Reported: 2012-07-17 07:40 UTC by Vipul Kumar
Modified: 2017-09-11 19:36 UTC (History)
1 user (show)



Attachments
This is the document which i was unable to read properly. (53.00 KB, application/msword)
2012-07-17 07:40 UTC, Vipul Kumar
Details

Note You need to log in before you can comment on or make changes to this bug.
Description Vipul Kumar 2012-07-17 07:40:03 UTC
Created attachment 29070 [details]
This is the document which i was unable to read properly.

I tried reading doc and docx files using Apache POI 3.8. It worked fine until i encountered textboxes.

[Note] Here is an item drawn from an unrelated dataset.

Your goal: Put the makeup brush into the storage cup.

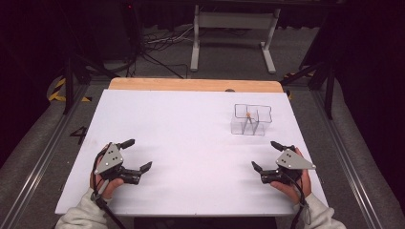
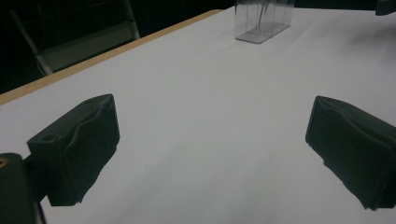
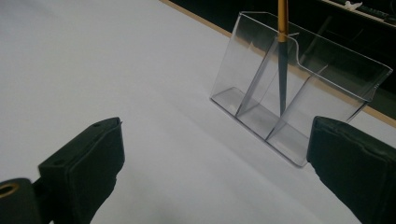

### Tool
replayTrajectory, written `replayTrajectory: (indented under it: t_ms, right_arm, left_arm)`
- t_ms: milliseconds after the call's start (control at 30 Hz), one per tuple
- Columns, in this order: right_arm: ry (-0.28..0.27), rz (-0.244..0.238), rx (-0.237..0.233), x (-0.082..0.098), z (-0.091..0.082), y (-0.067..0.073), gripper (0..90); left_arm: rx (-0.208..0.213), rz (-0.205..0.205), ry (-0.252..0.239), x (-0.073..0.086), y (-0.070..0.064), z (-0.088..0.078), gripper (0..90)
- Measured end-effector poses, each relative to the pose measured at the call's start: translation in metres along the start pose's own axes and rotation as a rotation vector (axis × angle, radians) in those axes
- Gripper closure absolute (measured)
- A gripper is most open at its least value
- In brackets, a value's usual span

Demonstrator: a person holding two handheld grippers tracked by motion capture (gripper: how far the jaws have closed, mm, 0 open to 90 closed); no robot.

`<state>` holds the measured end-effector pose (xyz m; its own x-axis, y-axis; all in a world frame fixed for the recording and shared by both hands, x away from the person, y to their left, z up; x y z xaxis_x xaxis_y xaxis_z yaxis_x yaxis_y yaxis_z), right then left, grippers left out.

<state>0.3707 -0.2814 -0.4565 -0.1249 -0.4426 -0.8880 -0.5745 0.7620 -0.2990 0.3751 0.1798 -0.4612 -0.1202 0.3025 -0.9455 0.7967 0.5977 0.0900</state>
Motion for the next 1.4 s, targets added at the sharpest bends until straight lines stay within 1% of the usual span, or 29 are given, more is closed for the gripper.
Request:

If the format of the document is like this: 
paragraph 1 
textbox 1 
paragraph 2 
textbox 2 
paragraph 3 

Then the output should be: 
paragraph 1 textbox 1 paragraph 2 textbox 2 paragraph 3 
But HWPF reads such .doc file as: 
paragraph 1 paragraph 2 paragraph 3 textbox 1 textbox 2 

It seems to be adding textboxes at the end and not at the place where it should be, i.e. between the paragraphs.

In case of .docx files, XWPF didn't read textboxes at all.

I tried methods getText(), getTextFromPieces(), extractText(), getParagraphText(), but none of these helped.
Comment 1 Sergey Vladimirov 2012-11-06 16:42:33 UTC
Vipur,

Textboxes are graphical objects. Currently POI unable to detect exact place for textbox to be placed on the page. Another problem -- textbox can be anchored to the page (not to some paragraph), and there is no way to detect position in text to insert textbox content without page rendering (which POI doesn't).

Patches to detect textbox anchors position (exact point to insert text box content into document) are always welcomed.
Comment 2 Dominik Stadler 2017-09-11 19:36:23 UTC
No update on this for a very long time and as explained above, it is very hard to get this right for all cases. Therefore I am closing this as WONTFIX, please report new bugs if there are any contributions in this area.